On Life Sentence Season 1 Episode 3, there is no in-between with everything awash with eye-popping vibrancy and interior decor that's perfectly assembled to created immediate loft envy. 

Even the most impossible characters and their most impossible traits are somewhat lovable. From Aiden's inability to grow up or Paul's obsession with his old love or even Stella's naive self-righteous nature, through all their fumbling they're immensely likable characters. 

Stella Gives Advice - Life Sentence

Which is what makes this episode hit such a momentary misstep as it sets up a potential romance with a new character who rings immediately false.

The framework is successful, as it allows characters to splinter off into twosomes rather than having one character run around and touch base with each family member and/or friend to remind the audience who's who. 

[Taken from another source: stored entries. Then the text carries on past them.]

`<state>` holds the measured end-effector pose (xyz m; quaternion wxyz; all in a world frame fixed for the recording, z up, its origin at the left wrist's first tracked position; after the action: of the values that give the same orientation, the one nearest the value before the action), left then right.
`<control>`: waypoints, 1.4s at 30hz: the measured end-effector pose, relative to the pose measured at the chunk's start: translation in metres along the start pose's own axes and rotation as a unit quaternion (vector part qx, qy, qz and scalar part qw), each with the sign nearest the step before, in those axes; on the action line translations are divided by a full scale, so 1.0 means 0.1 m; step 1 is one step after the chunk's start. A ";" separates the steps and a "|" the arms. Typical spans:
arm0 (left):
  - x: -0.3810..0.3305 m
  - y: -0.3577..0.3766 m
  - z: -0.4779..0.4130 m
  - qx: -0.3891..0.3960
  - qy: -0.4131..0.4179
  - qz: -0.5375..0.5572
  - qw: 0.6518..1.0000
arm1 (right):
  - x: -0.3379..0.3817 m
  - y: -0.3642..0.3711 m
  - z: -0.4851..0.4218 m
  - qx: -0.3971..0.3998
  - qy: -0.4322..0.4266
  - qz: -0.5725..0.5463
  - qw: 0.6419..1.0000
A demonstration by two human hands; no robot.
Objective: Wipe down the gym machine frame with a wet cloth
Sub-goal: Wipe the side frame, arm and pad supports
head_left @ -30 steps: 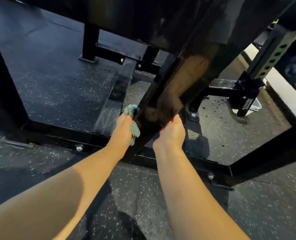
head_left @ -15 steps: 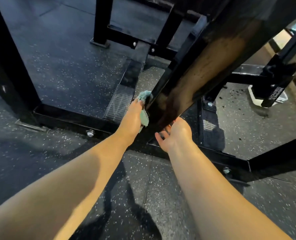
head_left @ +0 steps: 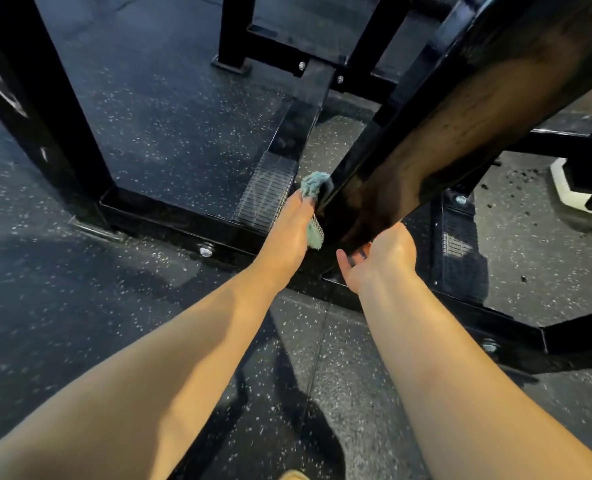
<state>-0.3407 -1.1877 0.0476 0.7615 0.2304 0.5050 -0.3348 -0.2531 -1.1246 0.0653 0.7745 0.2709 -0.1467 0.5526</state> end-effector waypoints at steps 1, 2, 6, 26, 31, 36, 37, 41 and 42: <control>0.03 -0.01 0.00 -0.008 -0.016 -0.005 1.000 | -0.01 0.00 0.00 -0.005 -0.002 -0.010 1.000; 0.03 -0.02 0.01 -0.015 -0.040 -0.008 0.999 | -0.03 0.01 0.00 -0.006 -0.006 -0.019 1.000; -0.24 0.04 0.15 -0.032 -0.044 0.006 0.998 | -0.06 0.01 0.03 -0.008 -0.006 -0.048 0.999; -1.80 -0.35 1.24 0.151 0.158 0.156 0.963 | 0.35 0.24 1.87 0.195 -0.552 -0.047 0.809; -2.09 -0.48 1.47 0.290 0.164 0.180 0.926 | 0.11 0.58 2.25 0.276 -0.727 0.171 0.605; -2.24 -0.85 1.45 0.242 0.264 0.001 0.934 | 0.45 0.76 2.32 0.156 -0.854 0.079 0.490; -2.24 -1.05 1.40 0.133 0.300 -0.046 0.943 | 0.53 0.79 2.26 0.121 -0.869 0.076 0.474; -2.20 -2.01 1.30 -0.284 0.395 -0.091 0.869 | 0.48 1.12 2.09 0.054 -0.862 0.118 0.490; -2.15 -2.15 1.23 -0.335 0.391 -0.111 0.850 | 0.35 1.26 2.10 0.059 -0.871 0.133 0.470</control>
<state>-0.4818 -1.3565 0.2906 0.4900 0.0157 0.8646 -0.1099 -0.3435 -1.1887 0.2861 0.1468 0.6347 -0.7465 0.1357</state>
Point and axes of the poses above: each hand's wrist, its own z-axis away from the middle knuckle, its own y-axis out of the palm, x = y × z, the point moved 4 cm from there along -z, towards the middle knuckle, and after that the axes turned 8 degrees about -z, right-handed, at the moved point
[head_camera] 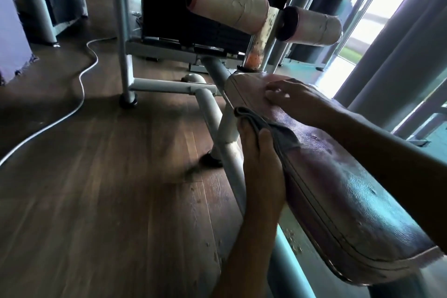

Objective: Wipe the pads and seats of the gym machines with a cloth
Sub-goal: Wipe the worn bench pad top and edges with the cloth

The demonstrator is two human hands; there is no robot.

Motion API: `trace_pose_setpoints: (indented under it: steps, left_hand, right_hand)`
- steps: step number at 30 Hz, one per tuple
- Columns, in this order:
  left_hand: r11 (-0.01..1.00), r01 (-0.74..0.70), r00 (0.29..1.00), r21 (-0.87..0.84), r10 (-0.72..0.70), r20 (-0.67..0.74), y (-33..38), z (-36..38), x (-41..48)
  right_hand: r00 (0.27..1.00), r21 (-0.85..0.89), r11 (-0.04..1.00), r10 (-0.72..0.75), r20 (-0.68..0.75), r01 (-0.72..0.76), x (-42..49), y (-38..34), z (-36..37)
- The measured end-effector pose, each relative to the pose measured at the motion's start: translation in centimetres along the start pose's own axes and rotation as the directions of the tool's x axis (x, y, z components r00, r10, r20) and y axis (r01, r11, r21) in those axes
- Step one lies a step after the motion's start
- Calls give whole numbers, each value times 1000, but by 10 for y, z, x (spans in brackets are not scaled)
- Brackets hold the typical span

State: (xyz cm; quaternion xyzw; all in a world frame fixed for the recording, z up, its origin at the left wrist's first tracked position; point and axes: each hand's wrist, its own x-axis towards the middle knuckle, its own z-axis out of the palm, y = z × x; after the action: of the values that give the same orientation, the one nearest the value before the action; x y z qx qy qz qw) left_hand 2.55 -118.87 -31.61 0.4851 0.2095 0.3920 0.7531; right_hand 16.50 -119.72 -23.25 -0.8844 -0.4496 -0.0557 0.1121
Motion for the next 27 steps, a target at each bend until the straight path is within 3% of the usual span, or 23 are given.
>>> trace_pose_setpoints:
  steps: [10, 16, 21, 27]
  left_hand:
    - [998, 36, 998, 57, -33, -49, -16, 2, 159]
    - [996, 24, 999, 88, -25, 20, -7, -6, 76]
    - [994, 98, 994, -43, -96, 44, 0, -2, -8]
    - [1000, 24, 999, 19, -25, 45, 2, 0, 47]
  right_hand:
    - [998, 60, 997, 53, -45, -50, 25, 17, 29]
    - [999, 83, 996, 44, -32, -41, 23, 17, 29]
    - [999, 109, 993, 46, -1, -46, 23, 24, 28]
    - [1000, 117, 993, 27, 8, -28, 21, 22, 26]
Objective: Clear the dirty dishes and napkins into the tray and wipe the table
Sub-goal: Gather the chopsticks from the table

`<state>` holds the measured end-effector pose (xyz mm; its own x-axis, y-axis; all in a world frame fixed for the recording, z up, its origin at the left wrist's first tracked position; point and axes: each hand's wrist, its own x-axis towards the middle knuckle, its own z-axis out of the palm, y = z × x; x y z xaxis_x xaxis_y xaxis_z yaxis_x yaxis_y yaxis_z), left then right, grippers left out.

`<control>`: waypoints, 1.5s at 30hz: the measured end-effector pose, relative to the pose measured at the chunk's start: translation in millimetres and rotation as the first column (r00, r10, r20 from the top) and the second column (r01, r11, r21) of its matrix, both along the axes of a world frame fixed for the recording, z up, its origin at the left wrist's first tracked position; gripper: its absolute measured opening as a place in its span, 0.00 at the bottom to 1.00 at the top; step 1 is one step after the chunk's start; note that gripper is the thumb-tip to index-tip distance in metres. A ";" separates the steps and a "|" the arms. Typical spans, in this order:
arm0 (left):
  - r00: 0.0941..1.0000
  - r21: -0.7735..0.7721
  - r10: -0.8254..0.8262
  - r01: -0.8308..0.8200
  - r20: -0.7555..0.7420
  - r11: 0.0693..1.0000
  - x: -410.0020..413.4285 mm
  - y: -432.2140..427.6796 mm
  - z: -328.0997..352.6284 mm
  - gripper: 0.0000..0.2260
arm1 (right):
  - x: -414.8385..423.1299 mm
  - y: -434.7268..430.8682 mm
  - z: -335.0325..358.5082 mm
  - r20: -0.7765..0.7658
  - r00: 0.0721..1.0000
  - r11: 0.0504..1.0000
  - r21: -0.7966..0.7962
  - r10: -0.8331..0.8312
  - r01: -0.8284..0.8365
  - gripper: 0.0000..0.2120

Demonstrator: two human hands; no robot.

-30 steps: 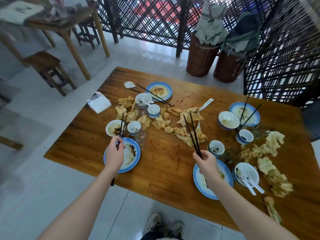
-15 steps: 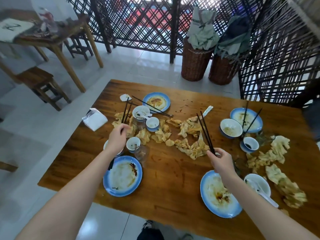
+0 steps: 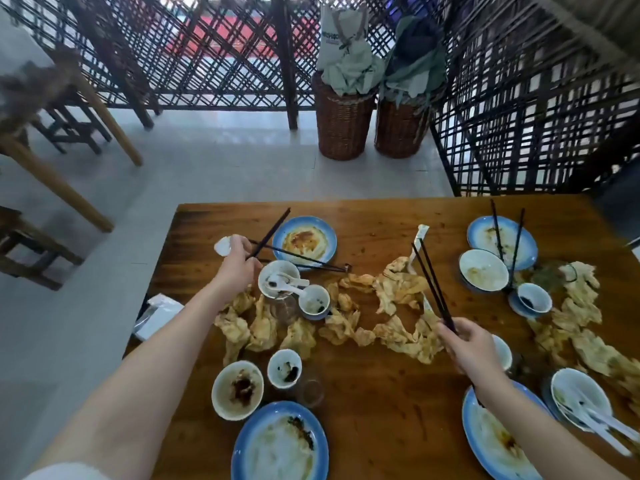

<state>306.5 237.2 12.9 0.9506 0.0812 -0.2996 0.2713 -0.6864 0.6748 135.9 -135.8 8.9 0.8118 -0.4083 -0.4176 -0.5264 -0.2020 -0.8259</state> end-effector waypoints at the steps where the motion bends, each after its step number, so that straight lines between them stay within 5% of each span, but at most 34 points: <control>1: 0.999 0.003 -0.034 0.034 -0.013 0.999 10.4 2.7 -4.3 0.06 | 1.5 1.5 -0.8 -0.008 1.000 1.000 -0.010 -0.013 0.013 0.05; 10: 0.957 0.134 -0.288 0.289 -0.030 0.948 81.2 16.5 -50.2 0.11 | 11.9 5.9 -15.4 -0.124 0.981 0.989 -0.032 -0.149 0.146 0.09; 17: 0.814 0.249 -0.564 0.580 -0.142 0.775 118.4 13.7 -71.4 0.22 | 16.8 1.4 -17.6 -0.148 0.965 0.976 -0.061 -0.216 0.209 0.02; 27: 0.712 0.258 -0.658 0.702 -0.244 0.664 132.0 17.9 -74.9 0.28 | 14.1 -4.6 -13.1 -0.167 0.957 0.971 -0.071 -0.236 0.227 0.03; 33: 0.657 0.516 -0.704 0.716 -0.269 0.470 120.7 28.4 -72.4 0.39 | 13.6 -0.6 -9.5 -0.175 0.960 0.975 -0.072 -0.220 0.211 0.04; 45: 0.689 0.481 -0.703 0.683 -0.175 0.550 119.0 17.1 -85.1 0.12 | 4.6 -10.1 -6.8 -0.162 0.952 0.965 -0.084 -0.258 0.247 0.05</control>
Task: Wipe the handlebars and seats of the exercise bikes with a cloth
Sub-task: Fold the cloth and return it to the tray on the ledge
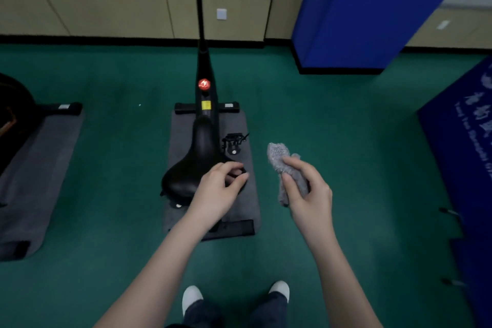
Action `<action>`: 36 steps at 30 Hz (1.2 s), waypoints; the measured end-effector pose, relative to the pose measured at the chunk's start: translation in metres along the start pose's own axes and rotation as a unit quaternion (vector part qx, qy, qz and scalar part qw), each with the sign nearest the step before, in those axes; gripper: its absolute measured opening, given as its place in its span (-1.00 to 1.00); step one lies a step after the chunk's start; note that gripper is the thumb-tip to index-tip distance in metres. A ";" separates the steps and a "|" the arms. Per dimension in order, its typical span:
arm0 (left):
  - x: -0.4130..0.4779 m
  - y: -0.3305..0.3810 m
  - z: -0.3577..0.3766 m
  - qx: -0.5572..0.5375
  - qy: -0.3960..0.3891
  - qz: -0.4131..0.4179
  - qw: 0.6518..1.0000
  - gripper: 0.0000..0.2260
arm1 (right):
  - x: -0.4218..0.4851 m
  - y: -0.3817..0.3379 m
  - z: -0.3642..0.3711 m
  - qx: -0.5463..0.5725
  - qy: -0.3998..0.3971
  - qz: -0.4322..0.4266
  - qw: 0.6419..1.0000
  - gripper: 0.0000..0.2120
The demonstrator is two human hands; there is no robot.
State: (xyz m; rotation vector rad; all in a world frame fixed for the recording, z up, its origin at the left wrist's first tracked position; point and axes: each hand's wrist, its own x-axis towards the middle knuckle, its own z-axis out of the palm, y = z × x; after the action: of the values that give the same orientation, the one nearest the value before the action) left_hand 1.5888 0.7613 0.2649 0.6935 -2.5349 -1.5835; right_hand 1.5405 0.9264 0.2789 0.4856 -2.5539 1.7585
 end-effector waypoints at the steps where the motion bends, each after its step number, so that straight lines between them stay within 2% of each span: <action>1: 0.002 0.013 0.013 -0.009 -0.010 -0.001 1.000 -0.77 | 0.002 0.003 -0.011 0.006 0.009 -0.004 1.000 -0.69; 5: 0.008 0.067 0.070 -0.106 -0.078 -0.008 0.991 -0.81 | 0.013 0.017 -0.062 0.040 0.034 -0.003 0.999 -0.67; 8: 0.009 0.107 0.115 -0.216 -0.125 -0.031 0.968 -0.80 | 0.026 0.029 -0.100 0.048 0.044 -0.004 0.998 -0.64; 13: 0.014 0.159 0.181 -0.342 -0.135 -0.068 0.927 -0.75 | 0.046 0.047 -0.161 0.045 0.049 -0.028 0.997 -0.62; 17: 0.021 0.187 0.217 -0.357 -0.102 -0.083 0.925 -0.79 | 0.056 0.059 -0.194 0.063 0.043 -0.026 0.997 -0.66; 20: 0.030 0.199 0.232 -0.345 -0.093 -0.068 0.931 -0.83 | 0.067 0.066 -0.213 0.124 0.062 -0.010 0.990 -0.67; 25: 0.058 0.212 0.244 -0.339 -0.081 -0.065 0.935 -0.83 | 0.096 0.079 -0.232 0.266 0.089 0.051 0.958 -0.66; 31: 0.116 0.225 0.258 -0.355 -0.073 -0.056 0.930 -0.83 | 0.152 0.100 -0.233 0.331 0.113 0.152 0.924 -0.60; 33: 0.142 0.230 0.259 -0.347 -0.065 -0.042 0.935 -0.84 | 0.182 0.105 -0.232 0.329 0.086 0.191 0.921 -0.63; 36: 0.186 0.240 0.257 -0.317 -0.060 -0.008 0.947 -0.85 | 0.232 0.105 -0.227 0.348 -0.024 0.231 0.908 -0.51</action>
State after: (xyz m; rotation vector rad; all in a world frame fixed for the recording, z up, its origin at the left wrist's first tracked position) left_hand 1.2664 0.9870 0.3217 0.5397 -1.8809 -2.3222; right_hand 1.2546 1.1094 0.3087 -0.1213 -2.0995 2.8564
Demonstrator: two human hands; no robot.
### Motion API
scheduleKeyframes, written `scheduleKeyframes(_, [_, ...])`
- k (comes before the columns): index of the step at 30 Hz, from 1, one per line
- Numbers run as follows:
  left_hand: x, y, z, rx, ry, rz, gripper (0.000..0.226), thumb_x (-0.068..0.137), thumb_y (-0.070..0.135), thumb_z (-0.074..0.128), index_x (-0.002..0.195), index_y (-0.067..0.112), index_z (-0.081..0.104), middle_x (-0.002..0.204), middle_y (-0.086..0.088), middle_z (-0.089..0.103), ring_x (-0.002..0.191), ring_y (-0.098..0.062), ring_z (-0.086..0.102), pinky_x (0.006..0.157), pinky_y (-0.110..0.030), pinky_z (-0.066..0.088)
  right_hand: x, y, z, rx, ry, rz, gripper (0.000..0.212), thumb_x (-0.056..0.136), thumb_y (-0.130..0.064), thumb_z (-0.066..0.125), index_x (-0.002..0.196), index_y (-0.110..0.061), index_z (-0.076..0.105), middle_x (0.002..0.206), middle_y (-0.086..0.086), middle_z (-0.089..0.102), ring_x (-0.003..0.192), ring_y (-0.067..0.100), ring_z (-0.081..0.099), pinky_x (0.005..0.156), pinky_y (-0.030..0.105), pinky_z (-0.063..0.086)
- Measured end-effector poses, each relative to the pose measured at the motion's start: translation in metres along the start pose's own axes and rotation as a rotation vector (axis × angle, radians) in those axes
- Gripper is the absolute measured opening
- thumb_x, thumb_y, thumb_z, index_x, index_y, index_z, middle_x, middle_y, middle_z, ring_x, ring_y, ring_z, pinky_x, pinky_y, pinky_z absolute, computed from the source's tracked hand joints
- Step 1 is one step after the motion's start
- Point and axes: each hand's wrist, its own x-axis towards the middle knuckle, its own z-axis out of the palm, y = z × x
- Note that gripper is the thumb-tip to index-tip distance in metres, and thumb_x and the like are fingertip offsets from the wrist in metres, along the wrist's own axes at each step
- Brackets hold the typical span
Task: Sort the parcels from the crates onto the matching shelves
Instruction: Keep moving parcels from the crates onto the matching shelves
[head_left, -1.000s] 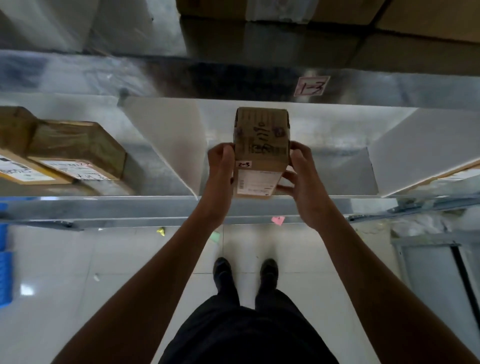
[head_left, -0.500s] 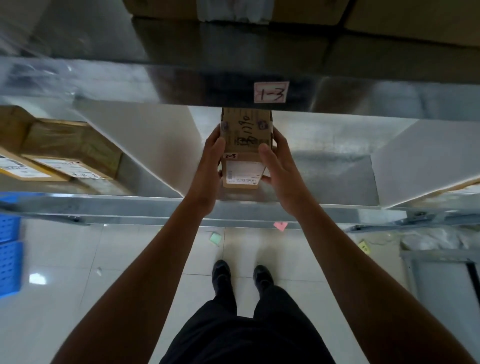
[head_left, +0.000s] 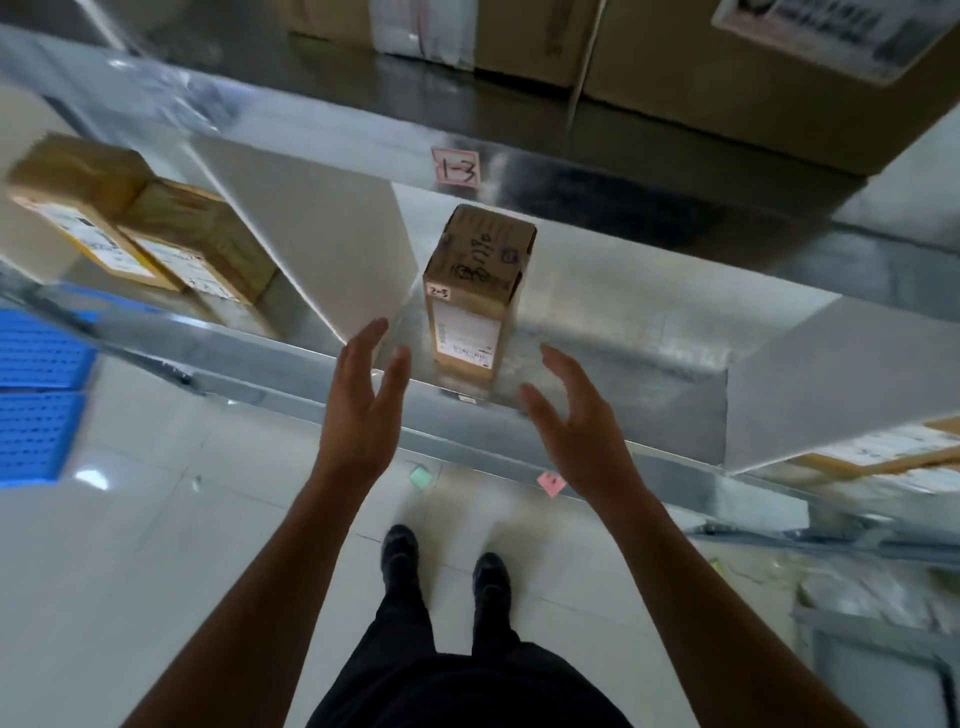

Two of the three pairings are largely successful, due to either buildup of the prior two or because of unexpected chemistry and nuances. 

Related: Black Lighting Season 1 Episode 9 Review: The Book of Little Black Lies 

Aiden and Paul are the most obvious of the three and their relationship continues to resolve itself before everything is thrown into a blender at the start of each episode. They can't stand one another. Paul let Aiden down as a kid and now, in turn, Aiden lets Paul down as an adult.

However, by the end of each hour, they once again come to some sort of stalemate where they're in one another's corners. 

I don't know who raised you but I hate them.


It's hard not to adore Aiden, no matter how much of an obvious pain he is. He's also the character we've seen the most of across the televised landscape. He's the messed up man-child with a heart of gold and while we shouldn't be so susceptible to such an obvious trope, Jayson Blair is obnoxiously charismatic.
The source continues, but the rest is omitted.